2023-06-05T10:06:05.521Z    debug    scrape/scrape.go:1648    Unexpected error    {"kind": "receiver", "name": "prometheus", "data_type": "metrics", "scrape_pool": "prometheus-self", "target": "http://dummy-service.dummy-namespace.svc:9090/federate?match%5B%5D=%7Botel_collect%3D%22true%22%7D", "series": "recording_rule_metric{otel_collect=\"true\",instance=\"\"}", "error": "job or instance cannot be found from labels"}
2023-06-05T10:06:05.521Z    debug    scrape/scrape.go:1368    Append failed    {"kind": "receiver", "name": "prometheus", "data_type": "metrics", "scrape_pool": "prometheus-self", "target": "http://dummy-service.dummy-namespace.svc:9090/federate?match%5B%5D=%7Botel_collect%3D%22true%22%7D", "error": "job or instance cannot be found from labels"}

Additional context

No response

github-actions[bot] commented 1 year ago

Pinging code owners:

See Adding Labels via Comments if you do not have permissions to add labels yourself.

ravitri commented 1 year ago

cc @frzifus

frzifus commented 1 year ago

thx @ravitri, I will have a look asap.

ravitri commented 1 year ago

@frzifus - Would like to share an update on this.
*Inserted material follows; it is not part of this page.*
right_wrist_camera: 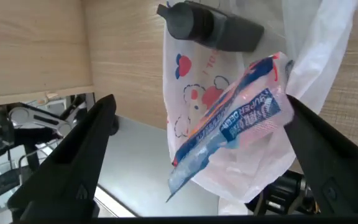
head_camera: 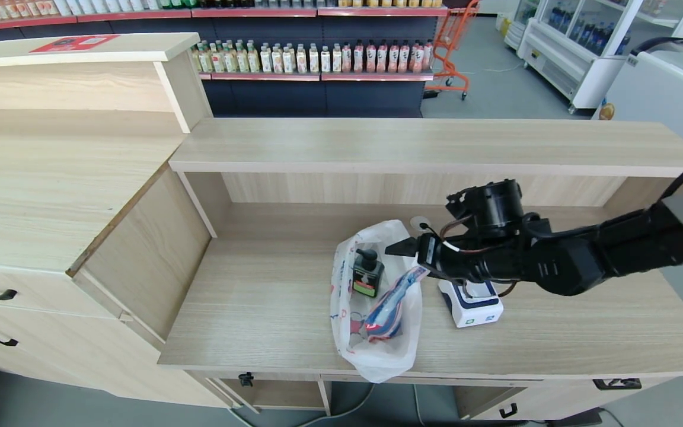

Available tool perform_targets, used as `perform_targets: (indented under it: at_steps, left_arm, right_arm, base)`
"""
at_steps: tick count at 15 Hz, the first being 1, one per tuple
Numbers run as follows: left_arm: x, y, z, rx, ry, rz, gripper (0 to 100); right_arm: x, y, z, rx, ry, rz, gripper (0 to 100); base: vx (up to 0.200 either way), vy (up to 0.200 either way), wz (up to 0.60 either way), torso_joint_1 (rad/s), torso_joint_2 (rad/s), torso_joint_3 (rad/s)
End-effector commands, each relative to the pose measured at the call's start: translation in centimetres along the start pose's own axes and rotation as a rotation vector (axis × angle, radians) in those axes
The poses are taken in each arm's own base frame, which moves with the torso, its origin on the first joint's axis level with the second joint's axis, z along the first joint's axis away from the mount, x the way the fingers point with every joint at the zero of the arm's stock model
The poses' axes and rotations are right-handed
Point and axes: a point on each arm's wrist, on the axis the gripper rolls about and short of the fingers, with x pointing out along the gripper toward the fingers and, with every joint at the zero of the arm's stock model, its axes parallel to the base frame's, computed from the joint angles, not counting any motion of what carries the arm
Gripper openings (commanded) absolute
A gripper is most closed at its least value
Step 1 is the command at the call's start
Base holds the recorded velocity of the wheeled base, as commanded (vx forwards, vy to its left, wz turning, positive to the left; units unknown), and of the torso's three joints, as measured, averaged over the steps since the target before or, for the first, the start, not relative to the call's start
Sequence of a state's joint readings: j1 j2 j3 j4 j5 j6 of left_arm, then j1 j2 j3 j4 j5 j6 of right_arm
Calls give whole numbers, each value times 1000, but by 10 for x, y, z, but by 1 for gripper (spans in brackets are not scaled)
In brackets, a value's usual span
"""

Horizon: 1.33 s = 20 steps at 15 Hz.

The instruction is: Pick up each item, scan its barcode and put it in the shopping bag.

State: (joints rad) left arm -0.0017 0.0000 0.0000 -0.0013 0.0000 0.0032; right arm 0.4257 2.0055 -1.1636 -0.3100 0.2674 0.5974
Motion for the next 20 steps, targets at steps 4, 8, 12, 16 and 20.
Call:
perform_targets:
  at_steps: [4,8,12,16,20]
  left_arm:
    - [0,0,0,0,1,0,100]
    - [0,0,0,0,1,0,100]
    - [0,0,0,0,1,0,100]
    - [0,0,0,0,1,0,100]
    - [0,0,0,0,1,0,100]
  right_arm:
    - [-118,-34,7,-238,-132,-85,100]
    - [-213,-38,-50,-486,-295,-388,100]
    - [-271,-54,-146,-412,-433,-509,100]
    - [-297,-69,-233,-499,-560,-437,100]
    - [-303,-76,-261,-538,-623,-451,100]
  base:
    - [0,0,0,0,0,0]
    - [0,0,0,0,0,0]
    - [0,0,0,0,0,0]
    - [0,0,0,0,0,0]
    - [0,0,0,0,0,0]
We checked more on the recording rule expression and added job and instance in the aggregation as well and it worked for us. Example:

BEFORE:

sum by (mylabel)(sum_over_time(dummy_metric[1m]))

AFTER:

sum by (job, instance, mylabel)(sum_over_time(dummy_metric[1m]))

Basically what was understood is that setting honor_labels: true relied on either the job or the instance label to be present else it reported error. I am inclined to think that it's the expected behavior but also specifically from recording rules and cardinality point of view am also wondering if honor_labels: true should ignore absence of job and instance or not.
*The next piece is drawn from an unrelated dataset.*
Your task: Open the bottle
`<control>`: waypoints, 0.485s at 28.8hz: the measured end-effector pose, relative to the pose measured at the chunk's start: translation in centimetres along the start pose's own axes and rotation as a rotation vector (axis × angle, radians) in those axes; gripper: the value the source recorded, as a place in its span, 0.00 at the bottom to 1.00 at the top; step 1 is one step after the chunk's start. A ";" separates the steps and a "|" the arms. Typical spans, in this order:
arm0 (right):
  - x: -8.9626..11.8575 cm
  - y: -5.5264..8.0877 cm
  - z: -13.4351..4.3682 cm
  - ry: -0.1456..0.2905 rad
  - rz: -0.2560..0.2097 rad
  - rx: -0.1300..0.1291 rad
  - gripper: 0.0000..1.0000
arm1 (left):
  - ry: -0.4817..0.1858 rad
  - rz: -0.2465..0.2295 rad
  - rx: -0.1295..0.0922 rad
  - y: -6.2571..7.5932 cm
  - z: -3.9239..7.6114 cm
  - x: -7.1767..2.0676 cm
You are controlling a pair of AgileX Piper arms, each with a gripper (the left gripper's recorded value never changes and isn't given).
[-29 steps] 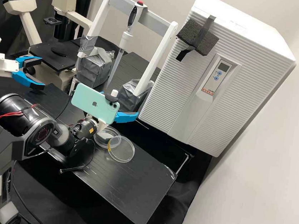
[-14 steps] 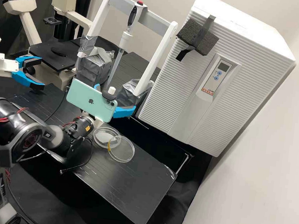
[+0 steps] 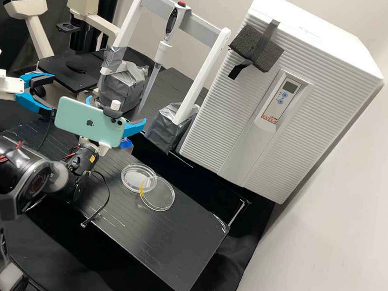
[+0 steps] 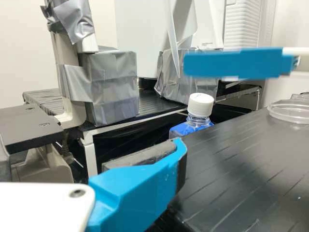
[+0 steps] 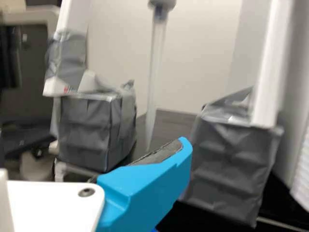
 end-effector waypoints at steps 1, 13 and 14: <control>0.1 -0.3 0.0 -0.002 -0.010 -0.002 1.00 | 0.000 0.000 0.000 0.0 0.0 0.00; 0.5 -2.0 1.7 -0.094 -0.061 -0.014 1.00 | -0.009 -0.002 0.014 -0.1 0.2 0.12; 0.6 -2.1 1.8 -0.100 -0.066 -0.013 1.00 | -0.009 -0.002 0.014 -0.1 0.2 0.12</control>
Would like to have your thoughts on it as well. Thanks a lot!

github-actions[bot] commented 1 year ago

This issue has been inactive for 60 days. It will be closed in 60 days if there is no activity. To ping code owners by adding a component label, see Adding Labels via Comments, or if you are unsure of which component this issue relates to, please ping @open-telemetry/collector-contrib-triagers. If this issue is still relevant, please ping the code owners or leave a comment explaining why it is still relevant. Otherwise, please close it.

Pinging code owners:

See Adding Labels via Comments if you do not have permissions to add labels yourself.

github-actions[bot] commented 1 year ago

This issue has been inactive for 60 days. It will be closed in 60 days if there is no activity. To ping code owners by adding a component label, see Adding Labels via Comments, or if you are unsure of which component this issue relates to, please ping @open-telemetry/collector-contrib-triagers. If this issue is still relevant, please ping the code owners or leave a comment explaining why it is still relevant. Otherwise, please close it.

Pinging code owners:

See Adding Labels via Comments if you do not have permissions to add labels yourself.

github-actions[bot] commented 11 months ago

This issue has been closed as inactive because it has been stale for 120 days with no activity.